Primeiro Dia de Aula

Cachorrinha com mochila nas costas, pronta para o primeiro dia de aula na creche.

Talvez eu esteja começando a entender minha mãe, mais de vinte anos depois dela sentir o que sinto hoje: a agonia frente ao primeiro dia de aula do filho.

Acordei cedo, preparei a lancheirinha, revisei tudo uma porção de vezes só para garantir que não esqueceria nada. Já pensou se a minha menina passa vergonha no primeiro dia?

Lotei a caixa de mensagens da responsável pela creche, para confirmar os horários de entrada e saída. Não quero que minha filha cresça com o trauma de ser a última a ser buscada depois da aula.

Assim que tudo foi confirmado, fiz alguns combinados com a pequena. Prometi que seria divertido e que as outras crianças gostariam dela. Sim, é claro que ela poderia voltar para casa mais cedo se algo acontecesse, mamãe estaria pronta para ela, era só pedir para a tia me ligar.

Na noite anterior, fiquei mais nervosa do que ela, me revirando na cama, sem conseguir pegar no sono. Enquanto ela dormia profundamente em sua caminha, sem saber o que esperar do dia seguinte.

Finalmente o momento chegou. Saímos de casa mais cedo, já que eu não conhecia o trânsito nesse horário. Estacionei a duas quadras da creche e demorei para conseguir tirá-la do carro. Acho que o nervosismo bateu, e então suas unhas agarraram o banco traseiro.

Conversei, esperei que ela se acalmasse e a carreguei no colo até a calçada. Fomos até a porta e uma funcionaria sorridente veio em nossa direção, já com a mão estendida para pegar a lancheira de minhas mãos.

Maya balançou o rabo timidamente, ainda insegura.
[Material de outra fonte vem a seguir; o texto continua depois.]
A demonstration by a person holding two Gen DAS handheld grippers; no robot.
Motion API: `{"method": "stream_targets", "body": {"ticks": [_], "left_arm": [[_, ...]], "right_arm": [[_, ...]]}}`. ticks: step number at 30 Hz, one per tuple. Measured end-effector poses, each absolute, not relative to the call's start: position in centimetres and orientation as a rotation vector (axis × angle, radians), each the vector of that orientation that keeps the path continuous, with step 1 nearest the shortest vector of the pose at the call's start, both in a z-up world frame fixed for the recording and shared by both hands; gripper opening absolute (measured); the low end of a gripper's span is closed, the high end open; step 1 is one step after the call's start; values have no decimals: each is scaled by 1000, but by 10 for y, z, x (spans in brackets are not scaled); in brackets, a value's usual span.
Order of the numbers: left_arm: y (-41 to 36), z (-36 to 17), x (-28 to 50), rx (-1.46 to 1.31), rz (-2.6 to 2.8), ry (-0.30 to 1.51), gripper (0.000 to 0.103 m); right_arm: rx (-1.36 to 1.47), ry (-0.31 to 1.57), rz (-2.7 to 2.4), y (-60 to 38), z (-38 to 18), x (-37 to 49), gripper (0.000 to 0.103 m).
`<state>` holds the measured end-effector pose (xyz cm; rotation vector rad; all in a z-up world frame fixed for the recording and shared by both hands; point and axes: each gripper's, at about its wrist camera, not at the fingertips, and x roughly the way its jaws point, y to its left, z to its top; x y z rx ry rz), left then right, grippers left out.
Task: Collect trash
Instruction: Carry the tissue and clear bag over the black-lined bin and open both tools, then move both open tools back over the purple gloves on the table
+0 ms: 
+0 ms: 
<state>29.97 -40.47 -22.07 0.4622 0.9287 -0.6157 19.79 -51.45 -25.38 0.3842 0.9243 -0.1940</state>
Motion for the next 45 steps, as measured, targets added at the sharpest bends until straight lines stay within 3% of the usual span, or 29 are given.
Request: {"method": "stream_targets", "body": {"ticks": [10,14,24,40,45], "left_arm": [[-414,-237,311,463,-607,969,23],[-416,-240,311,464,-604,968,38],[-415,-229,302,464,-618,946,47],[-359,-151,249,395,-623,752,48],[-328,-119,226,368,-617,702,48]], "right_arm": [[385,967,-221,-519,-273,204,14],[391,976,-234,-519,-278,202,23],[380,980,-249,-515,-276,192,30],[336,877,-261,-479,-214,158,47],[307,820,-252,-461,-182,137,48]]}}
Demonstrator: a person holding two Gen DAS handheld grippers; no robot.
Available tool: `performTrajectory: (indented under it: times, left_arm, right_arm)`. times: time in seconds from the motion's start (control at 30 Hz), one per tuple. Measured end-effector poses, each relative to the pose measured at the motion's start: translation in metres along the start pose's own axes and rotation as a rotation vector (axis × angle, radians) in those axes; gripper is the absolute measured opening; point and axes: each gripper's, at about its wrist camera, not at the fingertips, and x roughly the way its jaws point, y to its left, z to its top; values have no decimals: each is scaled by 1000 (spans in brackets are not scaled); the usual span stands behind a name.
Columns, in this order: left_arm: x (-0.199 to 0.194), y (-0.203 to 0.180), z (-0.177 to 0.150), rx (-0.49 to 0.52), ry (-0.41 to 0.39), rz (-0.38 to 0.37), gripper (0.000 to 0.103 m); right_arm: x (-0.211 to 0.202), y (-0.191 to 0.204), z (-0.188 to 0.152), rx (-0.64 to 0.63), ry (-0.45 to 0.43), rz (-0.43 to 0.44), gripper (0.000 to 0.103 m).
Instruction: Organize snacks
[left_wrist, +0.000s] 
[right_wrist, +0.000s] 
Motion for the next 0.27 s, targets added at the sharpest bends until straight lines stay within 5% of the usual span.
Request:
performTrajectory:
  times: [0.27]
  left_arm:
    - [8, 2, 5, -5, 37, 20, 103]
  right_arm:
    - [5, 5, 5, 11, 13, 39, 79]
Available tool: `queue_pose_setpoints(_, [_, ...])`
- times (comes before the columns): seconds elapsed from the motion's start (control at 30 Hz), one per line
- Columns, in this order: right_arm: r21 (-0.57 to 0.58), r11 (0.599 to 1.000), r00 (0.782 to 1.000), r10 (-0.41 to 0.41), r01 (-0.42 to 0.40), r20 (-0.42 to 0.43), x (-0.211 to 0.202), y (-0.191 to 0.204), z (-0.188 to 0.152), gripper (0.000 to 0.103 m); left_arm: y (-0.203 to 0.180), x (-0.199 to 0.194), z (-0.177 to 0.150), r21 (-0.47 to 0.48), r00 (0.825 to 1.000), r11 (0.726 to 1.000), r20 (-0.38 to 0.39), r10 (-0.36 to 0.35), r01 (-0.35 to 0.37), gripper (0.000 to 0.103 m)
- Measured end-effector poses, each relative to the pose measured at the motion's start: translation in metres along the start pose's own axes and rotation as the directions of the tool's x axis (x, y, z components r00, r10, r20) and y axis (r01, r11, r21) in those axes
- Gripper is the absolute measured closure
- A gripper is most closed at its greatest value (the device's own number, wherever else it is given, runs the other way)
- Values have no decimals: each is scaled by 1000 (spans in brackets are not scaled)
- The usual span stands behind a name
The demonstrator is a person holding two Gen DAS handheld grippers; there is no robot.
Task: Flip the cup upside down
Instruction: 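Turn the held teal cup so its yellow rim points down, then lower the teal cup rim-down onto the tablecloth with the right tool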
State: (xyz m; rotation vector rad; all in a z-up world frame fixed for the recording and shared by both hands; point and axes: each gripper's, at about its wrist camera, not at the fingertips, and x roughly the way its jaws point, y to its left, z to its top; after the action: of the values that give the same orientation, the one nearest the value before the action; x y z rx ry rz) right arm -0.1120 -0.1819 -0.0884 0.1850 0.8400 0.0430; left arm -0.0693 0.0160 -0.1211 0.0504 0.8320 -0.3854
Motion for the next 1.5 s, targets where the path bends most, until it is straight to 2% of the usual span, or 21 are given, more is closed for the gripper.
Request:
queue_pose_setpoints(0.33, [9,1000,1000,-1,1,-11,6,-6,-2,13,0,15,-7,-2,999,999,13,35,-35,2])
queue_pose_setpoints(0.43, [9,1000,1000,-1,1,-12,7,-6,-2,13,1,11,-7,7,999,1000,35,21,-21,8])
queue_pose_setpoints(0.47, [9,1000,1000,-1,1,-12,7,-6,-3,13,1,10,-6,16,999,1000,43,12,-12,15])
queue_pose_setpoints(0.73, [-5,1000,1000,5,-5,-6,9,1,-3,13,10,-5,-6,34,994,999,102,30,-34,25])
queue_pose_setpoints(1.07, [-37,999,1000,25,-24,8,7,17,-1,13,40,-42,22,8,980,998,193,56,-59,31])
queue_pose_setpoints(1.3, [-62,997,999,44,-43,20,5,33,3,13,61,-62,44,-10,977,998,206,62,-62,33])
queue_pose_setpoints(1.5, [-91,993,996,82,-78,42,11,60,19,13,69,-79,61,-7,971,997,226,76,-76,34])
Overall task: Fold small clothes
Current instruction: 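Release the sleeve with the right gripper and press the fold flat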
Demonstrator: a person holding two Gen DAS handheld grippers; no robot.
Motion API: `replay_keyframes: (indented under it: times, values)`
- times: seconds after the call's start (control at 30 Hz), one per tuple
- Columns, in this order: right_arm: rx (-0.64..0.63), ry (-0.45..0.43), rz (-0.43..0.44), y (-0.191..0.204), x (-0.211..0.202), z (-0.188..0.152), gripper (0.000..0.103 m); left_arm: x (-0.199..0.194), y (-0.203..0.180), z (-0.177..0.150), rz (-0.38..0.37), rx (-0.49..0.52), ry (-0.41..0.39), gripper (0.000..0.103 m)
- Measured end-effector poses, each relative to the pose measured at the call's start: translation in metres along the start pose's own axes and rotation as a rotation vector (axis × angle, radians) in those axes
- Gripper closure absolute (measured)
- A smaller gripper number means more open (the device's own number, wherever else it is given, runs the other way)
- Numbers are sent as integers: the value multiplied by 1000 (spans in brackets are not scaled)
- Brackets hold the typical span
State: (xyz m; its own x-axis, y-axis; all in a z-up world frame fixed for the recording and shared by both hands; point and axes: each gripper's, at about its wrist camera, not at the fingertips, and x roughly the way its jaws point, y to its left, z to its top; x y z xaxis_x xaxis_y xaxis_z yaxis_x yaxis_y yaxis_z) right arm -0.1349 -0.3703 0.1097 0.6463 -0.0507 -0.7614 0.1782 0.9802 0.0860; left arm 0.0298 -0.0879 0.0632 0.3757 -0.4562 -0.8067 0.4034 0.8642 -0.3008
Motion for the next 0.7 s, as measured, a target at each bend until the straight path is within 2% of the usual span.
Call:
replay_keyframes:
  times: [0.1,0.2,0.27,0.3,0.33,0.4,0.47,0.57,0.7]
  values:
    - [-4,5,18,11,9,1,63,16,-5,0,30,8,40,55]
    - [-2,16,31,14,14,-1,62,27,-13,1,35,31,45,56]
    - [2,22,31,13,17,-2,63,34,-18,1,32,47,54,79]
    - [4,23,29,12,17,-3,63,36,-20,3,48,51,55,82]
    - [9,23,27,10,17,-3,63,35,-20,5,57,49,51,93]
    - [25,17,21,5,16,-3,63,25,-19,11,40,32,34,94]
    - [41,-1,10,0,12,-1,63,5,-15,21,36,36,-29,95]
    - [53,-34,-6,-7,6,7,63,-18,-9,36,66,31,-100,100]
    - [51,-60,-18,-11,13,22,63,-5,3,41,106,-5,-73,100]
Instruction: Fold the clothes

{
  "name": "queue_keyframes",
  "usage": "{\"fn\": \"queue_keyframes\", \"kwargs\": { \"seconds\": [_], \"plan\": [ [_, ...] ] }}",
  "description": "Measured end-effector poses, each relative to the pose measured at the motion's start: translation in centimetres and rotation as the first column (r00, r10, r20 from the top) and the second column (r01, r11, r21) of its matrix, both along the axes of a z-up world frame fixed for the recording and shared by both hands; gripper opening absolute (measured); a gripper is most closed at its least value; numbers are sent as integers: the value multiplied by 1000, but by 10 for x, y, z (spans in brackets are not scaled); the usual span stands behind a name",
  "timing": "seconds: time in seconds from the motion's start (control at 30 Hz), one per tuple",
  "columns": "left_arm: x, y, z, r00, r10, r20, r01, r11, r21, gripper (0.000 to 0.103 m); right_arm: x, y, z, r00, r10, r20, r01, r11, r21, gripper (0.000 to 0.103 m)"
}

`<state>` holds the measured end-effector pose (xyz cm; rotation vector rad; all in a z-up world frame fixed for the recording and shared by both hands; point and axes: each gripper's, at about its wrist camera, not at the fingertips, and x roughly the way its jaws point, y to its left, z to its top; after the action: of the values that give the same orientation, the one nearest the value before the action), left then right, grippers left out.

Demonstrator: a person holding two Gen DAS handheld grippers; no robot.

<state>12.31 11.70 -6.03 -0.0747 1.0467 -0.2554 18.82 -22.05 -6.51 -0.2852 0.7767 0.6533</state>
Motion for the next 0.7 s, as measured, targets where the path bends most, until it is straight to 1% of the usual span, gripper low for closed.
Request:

Quando confirmou que a mulher tentava pegar sua guia da minha mão, virou-se, pulando em mim e pedindo colo.

Voltei a lhe dizer que tudo ficaria bem, ela passaria o dia se divertindo com os outros cachorros e, de noite, eu voltaria para levá-la para nossa casa. A moça se abaixou e fez um carinho atrás de sua orelha, seu ponto fraco. Maya foi amansando, até que aceitou se afastar de mim.

Cachorrinha com mochila nas costas, pronta para o primeiro dia de aula na creche.

A funcionária, paciente, me garantiu que só o início seria difícil, mas, após algumas semanas, ela entenderia que aquela era sua nova rotina: viria brincar e sempre voltaria para casa depois.

“Posso buscá-la mais cedo, se necessário?”, perguntei.

Ela me tranquilizou, afirmando que não seria necessário. Maya ficaria bem.

Sim, mas e eu? Tive vontade de perguntar.